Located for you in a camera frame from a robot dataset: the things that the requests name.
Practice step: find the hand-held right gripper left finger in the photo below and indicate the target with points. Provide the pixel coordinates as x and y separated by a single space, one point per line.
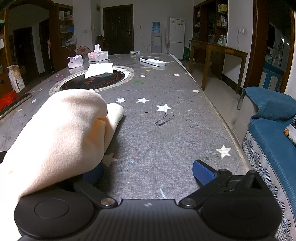
93 173

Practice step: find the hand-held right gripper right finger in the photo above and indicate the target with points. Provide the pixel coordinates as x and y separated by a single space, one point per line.
203 172

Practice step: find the cream fleece sweater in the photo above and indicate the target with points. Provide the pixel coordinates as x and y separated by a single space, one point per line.
57 129

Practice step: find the blue sofa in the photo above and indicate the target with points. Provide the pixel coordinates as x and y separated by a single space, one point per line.
266 139

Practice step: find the round black induction cooktop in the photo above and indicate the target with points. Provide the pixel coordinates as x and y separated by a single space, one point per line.
108 81

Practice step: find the butterfly print cushion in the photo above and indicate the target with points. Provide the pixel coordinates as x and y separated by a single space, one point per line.
291 134

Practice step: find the white crumpled cloth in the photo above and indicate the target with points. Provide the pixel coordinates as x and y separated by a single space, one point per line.
99 69

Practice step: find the red plastic stool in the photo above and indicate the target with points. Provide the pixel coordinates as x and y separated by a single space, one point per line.
7 99

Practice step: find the blue cabinet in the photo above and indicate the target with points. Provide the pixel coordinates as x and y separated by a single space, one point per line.
270 78

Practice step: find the pink tissue box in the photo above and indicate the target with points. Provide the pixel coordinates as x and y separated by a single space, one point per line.
98 56

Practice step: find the white remote control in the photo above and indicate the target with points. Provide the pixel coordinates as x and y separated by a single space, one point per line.
152 61

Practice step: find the printed paper bag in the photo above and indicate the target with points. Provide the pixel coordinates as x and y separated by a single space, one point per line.
16 78

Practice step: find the floor fan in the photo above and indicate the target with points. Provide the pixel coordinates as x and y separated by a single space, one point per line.
83 51

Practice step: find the wooden side table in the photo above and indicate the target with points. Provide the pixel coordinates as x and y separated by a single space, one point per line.
229 49

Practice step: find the small blue packet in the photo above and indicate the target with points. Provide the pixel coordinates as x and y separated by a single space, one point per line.
134 52

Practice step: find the glass jar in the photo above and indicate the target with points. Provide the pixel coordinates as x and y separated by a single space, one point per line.
222 39

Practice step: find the white water dispenser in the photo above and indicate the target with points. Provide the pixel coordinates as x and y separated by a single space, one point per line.
156 44

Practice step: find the white refrigerator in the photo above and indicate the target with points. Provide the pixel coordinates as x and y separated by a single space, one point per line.
177 37

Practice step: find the pink hanging towel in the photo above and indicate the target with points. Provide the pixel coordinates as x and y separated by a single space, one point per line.
167 37

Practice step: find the dark wooden door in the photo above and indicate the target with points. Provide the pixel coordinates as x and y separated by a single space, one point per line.
118 27

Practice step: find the wooden shelf cabinet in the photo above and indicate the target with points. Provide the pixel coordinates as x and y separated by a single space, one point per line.
203 14
55 27

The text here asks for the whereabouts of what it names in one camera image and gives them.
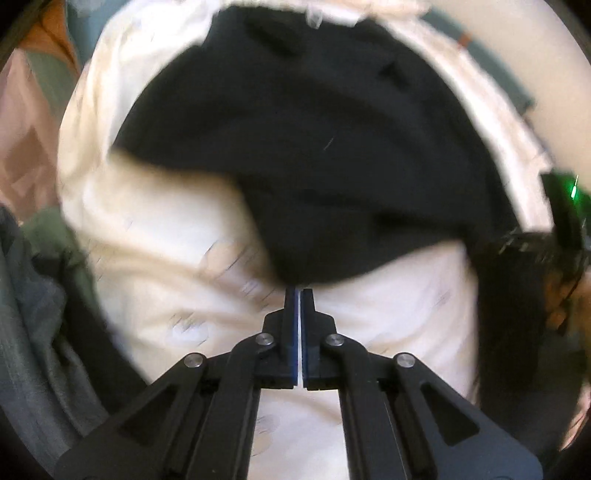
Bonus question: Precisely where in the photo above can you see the peach curtain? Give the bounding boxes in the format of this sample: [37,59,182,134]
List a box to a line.
[0,46,70,217]

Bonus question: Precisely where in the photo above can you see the camouflage pants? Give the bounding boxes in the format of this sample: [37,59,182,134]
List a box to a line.
[23,217,93,278]

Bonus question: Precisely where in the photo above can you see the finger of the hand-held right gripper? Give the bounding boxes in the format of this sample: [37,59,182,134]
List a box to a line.
[496,230,555,252]

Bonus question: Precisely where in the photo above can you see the black folded garment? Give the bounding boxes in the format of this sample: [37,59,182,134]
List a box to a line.
[55,258,148,407]

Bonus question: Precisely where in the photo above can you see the grey jeans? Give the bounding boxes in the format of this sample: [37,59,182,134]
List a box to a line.
[0,208,112,462]

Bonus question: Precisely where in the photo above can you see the person's right hand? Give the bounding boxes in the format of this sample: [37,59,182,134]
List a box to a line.
[542,272,591,342]

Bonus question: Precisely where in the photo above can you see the black pants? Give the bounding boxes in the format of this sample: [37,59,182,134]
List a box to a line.
[111,4,561,416]

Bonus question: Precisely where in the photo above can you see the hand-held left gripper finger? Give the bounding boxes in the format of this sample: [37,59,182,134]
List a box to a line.
[301,287,543,480]
[54,286,301,480]

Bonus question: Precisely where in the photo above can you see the cream bear print blanket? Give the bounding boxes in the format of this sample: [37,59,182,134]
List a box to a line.
[55,0,573,480]

» **EXERCISE DETAILS**
Reproduce each line above exactly, but not a single picture.

» **REPLY**
Located for you in a camera frame from a robot dataset: the things that the requests name.
Practice step: find the hand-held right gripper left finger in the photo below and indicate the target with points. Provide the pixel coordinates as x and y separated by a single space, one point per line.
93 173

Practice step: find the hand-held right gripper right finger in the photo above and indicate the target with points. Provide the pixel coordinates as x and y separated by a single space, one point per line.
203 172

Practice step: find the cream fleece sweater in the photo above and indicate the target with points. Provide the pixel coordinates as x and y separated by a single space, one point per line.
57 129

Practice step: find the blue sofa in the photo above and indicate the target with points. Provide the pixel coordinates as x and y separated by a single space, one point per line.
266 139

Practice step: find the round black induction cooktop in the photo above and indicate the target with points. Provide the pixel coordinates as x and y separated by a single space, one point per line.
108 81

Practice step: find the butterfly print cushion in the photo above and indicate the target with points. Provide the pixel coordinates as x and y separated by a single space, one point per line.
291 134

Practice step: find the white crumpled cloth in the photo above and indicate the target with points. Provide the pixel coordinates as x and y separated by a single space, one point per line.
99 69

Practice step: find the red plastic stool in the photo above and indicate the target with points. Provide the pixel coordinates as x and y separated by a single space, one point per line.
7 99

Practice step: find the blue cabinet in the photo above and indicate the target with points. Provide the pixel coordinates as x and y separated by a single space, one point per line.
270 78

Practice step: find the pink tissue box in the photo above and indicate the target with points. Provide the pixel coordinates as x and y separated by a single space, one point per line.
98 56

Practice step: find the white remote control in the photo above and indicate the target with points. Provide the pixel coordinates as x and y separated by a single space, one point per line.
152 61

Practice step: find the printed paper bag in the photo above and indicate the target with points. Provide the pixel coordinates as x and y separated by a single space, one point per line.
16 78

Practice step: find the floor fan in the photo above and indicate the target with points. Provide the pixel coordinates as x and y separated by a single space, one point per line.
83 51

Practice step: find the wooden side table in the photo above and indicate the target with points. Provide the pixel coordinates as x and y separated by a single space, one point per line.
229 49

Practice step: find the small blue packet in the photo above and indicate the target with points. Provide the pixel coordinates as x and y separated by a single space, one point per line.
134 52

Practice step: find the glass jar in the photo above and indicate the target with points. Provide the pixel coordinates as x and y separated by a single space, one point per line.
222 39

Practice step: find the white water dispenser in the photo above and indicate the target with points. Provide the pixel coordinates as x and y separated by a single space, one point per line.
156 44

Practice step: find the white refrigerator in the photo above and indicate the target with points. Provide the pixel coordinates as x and y separated by a single space, one point per line.
177 37

Practice step: find the pink hanging towel in the photo above and indicate the target with points. Provide the pixel coordinates as x and y separated by a single space, one point per line.
167 37

Practice step: find the dark wooden door in the photo above and indicate the target with points. Provide the pixel coordinates as x and y separated by a single space, one point per line.
118 27

Practice step: find the wooden shelf cabinet in the photo above and indicate the target with points. Provide the pixel coordinates as x and y separated by a single space, one point per line.
203 14
55 27

The text here asks for the whereabouts of what it names in one camera image and gives them.
Bonus question: Precisely where in the photo above can you see the peach curtain? Give the bounding boxes in the format of this sample: [37,59,182,134]
List a box to a line.
[0,46,70,217]

Bonus question: Precisely where in the photo above can you see the camouflage pants? Give the bounding boxes in the format of this sample: [37,59,182,134]
List a box to a line.
[23,217,93,278]

Bonus question: Precisely where in the photo above can you see the finger of the hand-held right gripper? Give the bounding boxes in the format of this sample: [37,59,182,134]
List a box to a line.
[496,230,555,252]

Bonus question: Precisely where in the photo above can you see the black folded garment? Give the bounding boxes in the format of this sample: [37,59,182,134]
List a box to a line.
[55,258,148,407]

Bonus question: Precisely where in the photo above can you see the grey jeans? Give the bounding boxes in the format of this sample: [37,59,182,134]
List a box to a line.
[0,208,112,462]

Bonus question: Precisely where in the photo above can you see the person's right hand? Give the bounding boxes in the format of this sample: [37,59,182,134]
List a box to a line.
[542,272,591,342]

Bonus question: Precisely where in the photo above can you see the black pants? Give the bounding boxes in the format of this sample: [37,59,182,134]
List a box to a line.
[111,4,561,416]

Bonus question: Precisely where in the photo above can you see the hand-held left gripper finger? Give the bounding boxes in the format of this sample: [37,59,182,134]
List a box to a line.
[301,287,543,480]
[54,286,301,480]

Bonus question: Precisely where in the photo above can you see the cream bear print blanket? Give the bounding boxes in the format of this sample: [37,59,182,134]
List a box to a line.
[55,0,573,480]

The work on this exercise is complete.